::: Data below

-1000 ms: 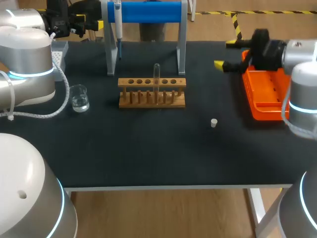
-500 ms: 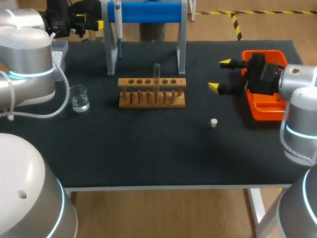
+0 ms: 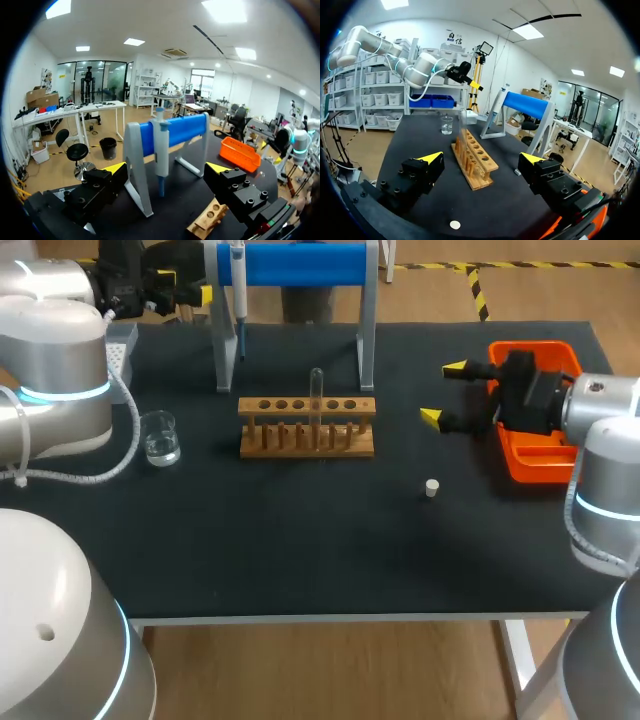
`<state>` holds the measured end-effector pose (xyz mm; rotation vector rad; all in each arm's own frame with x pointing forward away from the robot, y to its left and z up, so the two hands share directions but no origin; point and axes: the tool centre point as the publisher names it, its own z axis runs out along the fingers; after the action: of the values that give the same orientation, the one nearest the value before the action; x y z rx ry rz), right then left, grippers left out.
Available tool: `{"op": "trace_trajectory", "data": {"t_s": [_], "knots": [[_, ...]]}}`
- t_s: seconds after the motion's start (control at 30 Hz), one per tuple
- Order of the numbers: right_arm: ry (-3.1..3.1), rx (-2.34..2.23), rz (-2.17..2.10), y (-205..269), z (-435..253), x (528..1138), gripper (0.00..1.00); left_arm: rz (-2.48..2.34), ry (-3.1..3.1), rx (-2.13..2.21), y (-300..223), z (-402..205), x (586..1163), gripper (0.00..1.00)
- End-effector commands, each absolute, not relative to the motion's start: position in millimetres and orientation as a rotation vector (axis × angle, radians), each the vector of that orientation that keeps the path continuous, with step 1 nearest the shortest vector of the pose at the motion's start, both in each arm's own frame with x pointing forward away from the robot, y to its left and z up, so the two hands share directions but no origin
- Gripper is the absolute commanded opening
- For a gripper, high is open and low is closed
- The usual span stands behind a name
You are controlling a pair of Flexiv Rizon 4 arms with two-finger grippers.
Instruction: Invert the test tube, pick up the pipette, mount the tip to pipette, aspirate from beaker and dispense into the tube, eject the tip, return the pipette, and cap with the stopper.
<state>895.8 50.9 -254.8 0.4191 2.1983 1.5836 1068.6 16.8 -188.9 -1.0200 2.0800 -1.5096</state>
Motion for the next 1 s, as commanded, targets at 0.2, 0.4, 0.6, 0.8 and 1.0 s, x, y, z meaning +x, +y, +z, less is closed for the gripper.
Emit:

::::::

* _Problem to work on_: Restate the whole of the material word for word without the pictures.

* _Solution to the exercise_:
-1000 ms: 
-500 ms: 
+0 ms: 
`<state>` holds the measured end-effector pose (xyz mm; rotation vector rad; all in each arm's own frame with x pointing forward away from the robot, y to its left and z up, so the two hands share directions but no origin; point and axes: the tool centre point as the publisher names it, its own z axis runs out along the fingers; after the action: of the values that give the same orientation, the one nearest the value before the action; x y z rx ry rz), right then left, grippers left out.
Available tool: `{"op": "trace_trajectory", "data": {"t_s": [_], "knots": [[_, ...]]}}`
- t_s: seconds after the motion's start (control at 30 Hz), one per tuple
- Order of the numbers: right_arm: ry (-3.1..3.1), rx (-2.34..2.23), rz (-2.17..2.10), y (-205..269), z (-435..253), x (528..1138), gripper (0.00..1.00); left_arm: rz (-2.48..2.34), ry (-3.1..3.1), rx (-2.13..2.21), y (-300..223), z (-402..205), x (586..1163), gripper (0.00..1.00)
- End-effector commands, each absolute, not relative to the motion's start: position in millimetres and orientation as a rotation vector (axis × angle, radians), each the vector of that orientation that keeps the path continuous, with step 1 nearest the shortest vector of the pose at the motion's start, both in each arm's own frame with x pointing forward away from the robot, y to its left and z up, so the two hands share directions but no origin
- Gripper is the absolute commanded opening
- For a gripper, high is open and low is closed
- The usual span stands behind a name
You are controlling a pair of Flexiv Rizon 4 arms with two-finger grippers.
Instruction: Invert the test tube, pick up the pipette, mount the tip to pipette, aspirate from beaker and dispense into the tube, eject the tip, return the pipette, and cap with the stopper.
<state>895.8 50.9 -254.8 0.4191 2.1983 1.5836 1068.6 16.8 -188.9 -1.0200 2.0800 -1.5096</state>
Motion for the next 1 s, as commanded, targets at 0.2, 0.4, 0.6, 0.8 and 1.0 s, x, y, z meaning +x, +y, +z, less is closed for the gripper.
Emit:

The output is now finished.